# dog food



## Justin (Feb 21, 2005)

Just wondering, if price was not a concern, what brand would you feed your dog? I,m trying to settle on food for my 6 month old beagle.


----------



## fulldraw (Nov 20, 2002)

Innova which is an all organic dog food. Proplan for none organic.


----------



## Rysalka (Aug 13, 2008)

We have use IAMs for more the 20 years on Border Collies, Siberian Huskies both Show and Racing, Labs, Springers and English Setters from puppies to older dogs
Keeps good weight, coats and stools are firm and small showing dog is using majority of nutrition within the food. And we have had very littly stomach problems with it
We are happy with the results and would take alot proof and discussion to get me to change.
And it is readily available and not the most costly brand, though not cheap.


----------



## Crowhunter (Aug 27, 2005)

I have had good luck with IAM's ,don't over feed .Bud


----------



## mi_steelman (Jan 11, 2009)

i feed sportdog mix and have had geat success with it


----------



## Justin (Feb 21, 2005)

I am feeding Iams now, just wondered if there is better. I was thinking of changing to diamond, it seemed like a lot of guys use it.


----------



## kristo27 (Mar 25, 2009)

i have breed goldens for 18 yrs and use nothing but iams produces great coats no stomache problems and consistent weight for the money its hands down a winner


----------



## Wendy (Oct 6, 2008)

I use Iam as well for my dogs... I tired diamond after being on Iams, and it really showed how much better Iams is over diamond, the coat got dull and dry. I will never use diamond again.

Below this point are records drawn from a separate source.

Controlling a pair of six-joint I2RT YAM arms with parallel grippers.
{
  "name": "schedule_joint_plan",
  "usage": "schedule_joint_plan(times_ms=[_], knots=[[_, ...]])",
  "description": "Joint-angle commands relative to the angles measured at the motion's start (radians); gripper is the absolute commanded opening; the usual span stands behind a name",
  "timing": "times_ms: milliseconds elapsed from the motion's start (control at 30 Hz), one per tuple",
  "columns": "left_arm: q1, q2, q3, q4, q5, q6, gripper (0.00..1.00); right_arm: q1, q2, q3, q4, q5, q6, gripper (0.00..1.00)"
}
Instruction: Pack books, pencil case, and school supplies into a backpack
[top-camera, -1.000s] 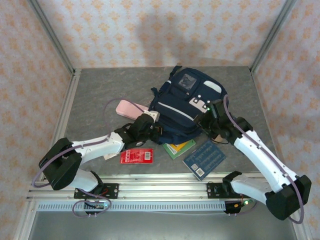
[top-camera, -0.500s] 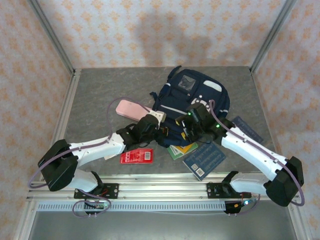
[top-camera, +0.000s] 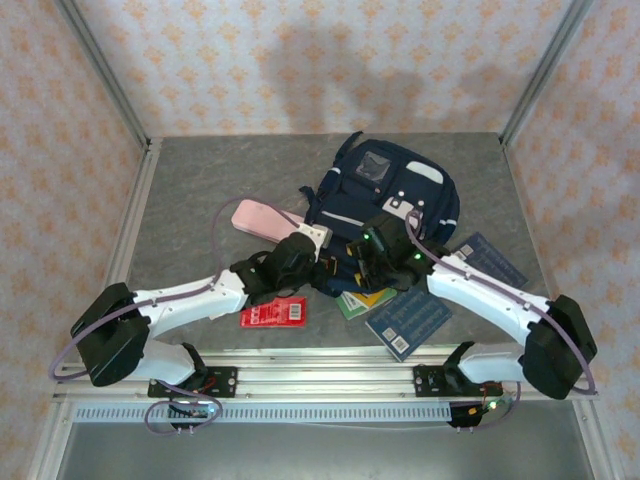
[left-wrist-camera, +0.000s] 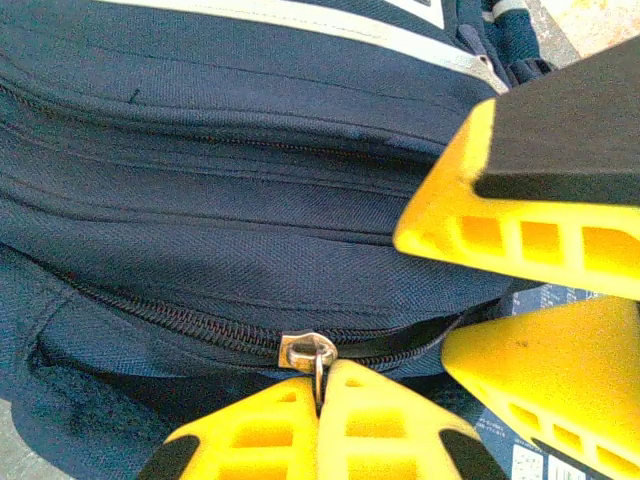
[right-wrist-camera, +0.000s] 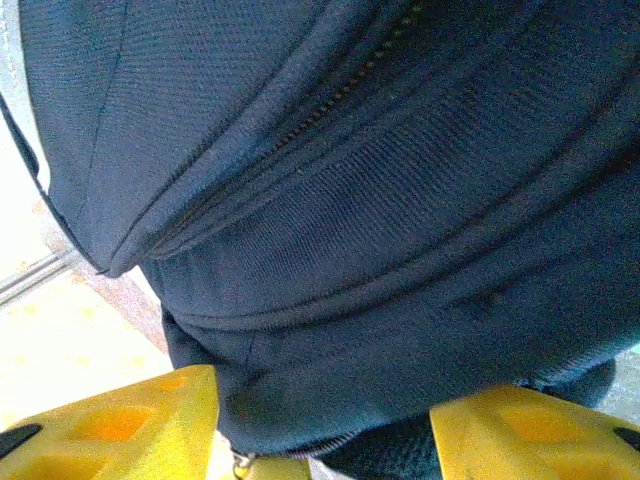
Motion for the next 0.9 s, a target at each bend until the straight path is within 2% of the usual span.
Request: schedule_joint_plan(times_ms=[0, 167, 233, 400, 533, 867], knots=[[-0.026, -0.024, -0.007, 0.079, 0.0, -0.012, 0.0, -0.005, 0.039, 0.007, 0.033, 0.048, 0.001, 0.55], [-0.034, -0.015, -0.03, 0.101, -0.007, -0.017, 0.0, -0.019, 0.054, 0.021, 0.036, 0.068, -0.015, 0.5], [-0.034, -0.016, -0.041, 0.11, -0.01, -0.021, 0.0, -0.027, 0.061, 0.024, 0.025, 0.074, -0.021, 0.44], [-0.034, -0.02, -0.046, 0.093, -0.034, -0.012, 0.0, -0.04, 0.054, 0.014, 0.002, 0.089, -0.048, 0.13], [-0.026, -0.031, -0.033, 0.045, -0.09, -0.001, 0.0, -0.051, 0.033, 0.056, -0.067, 0.121, -0.147, 0.01], [0.064, -0.063, -0.025, 0.0, -0.089, -0.019, 0.0, -0.11, -0.033, 0.075, -0.116, 0.091, -0.419, 0.0]])
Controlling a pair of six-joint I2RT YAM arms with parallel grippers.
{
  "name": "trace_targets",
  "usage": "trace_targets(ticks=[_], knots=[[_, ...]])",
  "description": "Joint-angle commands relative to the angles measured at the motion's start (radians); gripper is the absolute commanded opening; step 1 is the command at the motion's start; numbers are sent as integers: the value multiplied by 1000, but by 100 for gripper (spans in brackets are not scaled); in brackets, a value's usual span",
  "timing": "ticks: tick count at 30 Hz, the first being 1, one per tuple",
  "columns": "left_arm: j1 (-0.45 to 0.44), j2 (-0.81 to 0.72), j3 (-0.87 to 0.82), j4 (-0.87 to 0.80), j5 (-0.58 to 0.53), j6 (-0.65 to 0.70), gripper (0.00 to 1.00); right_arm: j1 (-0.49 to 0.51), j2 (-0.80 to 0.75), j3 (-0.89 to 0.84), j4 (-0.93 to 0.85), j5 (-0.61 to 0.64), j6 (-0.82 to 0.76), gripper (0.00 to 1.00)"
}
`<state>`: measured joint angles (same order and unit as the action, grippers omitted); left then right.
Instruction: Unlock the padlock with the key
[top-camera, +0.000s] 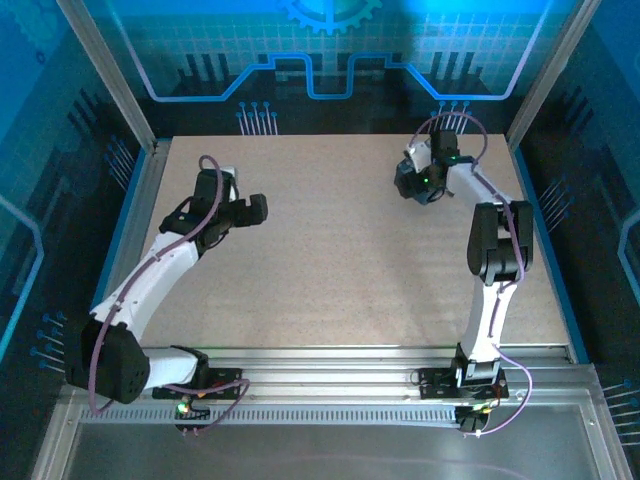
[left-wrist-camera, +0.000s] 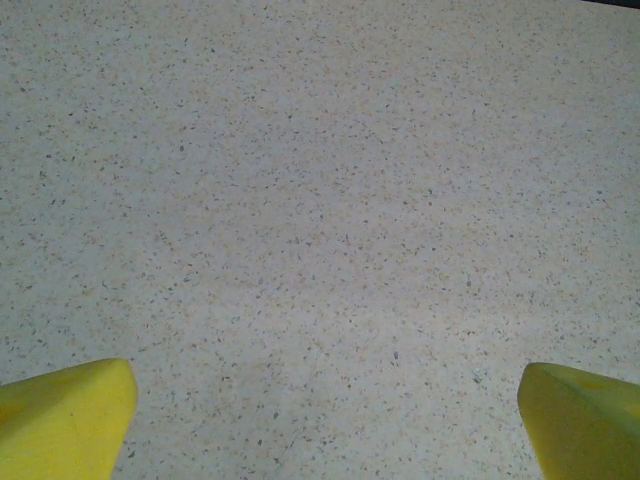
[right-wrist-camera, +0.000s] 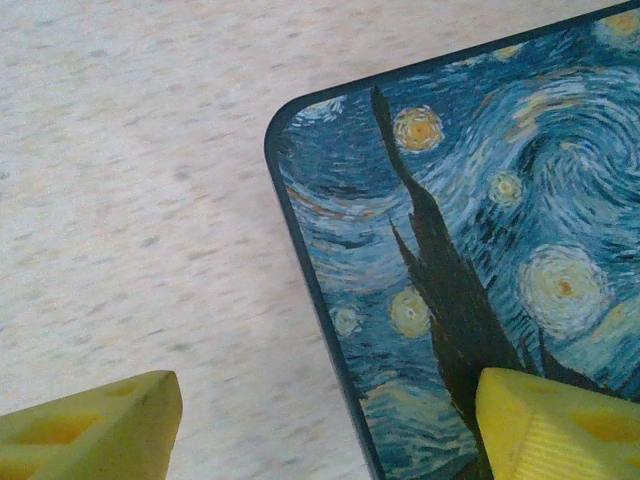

I also noticed that Iams may have changed the formual when they changed the pkging... it used to smell fishier than it does now. 

If you join the breeders program, and save your upc symbols, after so many #s they'll send you coupons for a free 40# bag!


----------



## Justin (Feb 21, 2005)

sounds like maybe I won't be changing. Thanks for the tip Wendy.


----------



## eyecatcher (Feb 2, 2004)

We used Diamond then switched to Blue Buffalo it cost more but my dogs are doing way better on it,with a lot less poop to clean up, less shedding and they love it. I feed dry and use some canned if I need to give them a pill I buy their venison canned food. Its available at TSC stores.


----------



## fulldraw (Nov 20, 2002)

I asked this similar question back in January when I found out that the litter of pups was born that I was waiting for granted she is a lab but this should help you out more making your decision. I also believe there was another thread like this in the Waterfowl forum. 

I made my decision by a few factors one asking people advice on this forum and other breeders. Two looked at the food recall list that. Three cost. I basically narrowed it down to Innova and Pro Plan. I did not go with a Innova because is was a little out of my price range and hard to find. I also considered which dog food came in a wet formula encase of motion sickness or stress at being a new location. I decided on Pro-Plan Large puppy formula and my labs coat is nice a shiny and I get complements on her all the time on how well she looked, even the trainer I am taking her to said that she is a good looking lab and she sees hundreds of dogs. 

But if anything when I got my beagle the breeder recommended Pro-Plan as well but I the time I couldn't afford to keep him on it, so I went with Dog Chow. 

http://www.michigan-sportsman.com/forum/showthread.php?t=272188


----------



## jjc155 (Oct 16, 2005)

Only thing that my Weimaraner has ever eaten was Eukanuba. Started with Large breed puppy, moved to adult and now senior. never had any problems with it and she eats it well. Good coat, no stomach problems etc.

J-


----------



## JackieTreeHorn (Sep 15, 2008)

There was a great article in Shooting Sportsman about this topic. It covered the bases on what is hype and what a sporting dog's needs are. I use Pro Plan, and my dogs are in great health, even the 14 yr old.


----------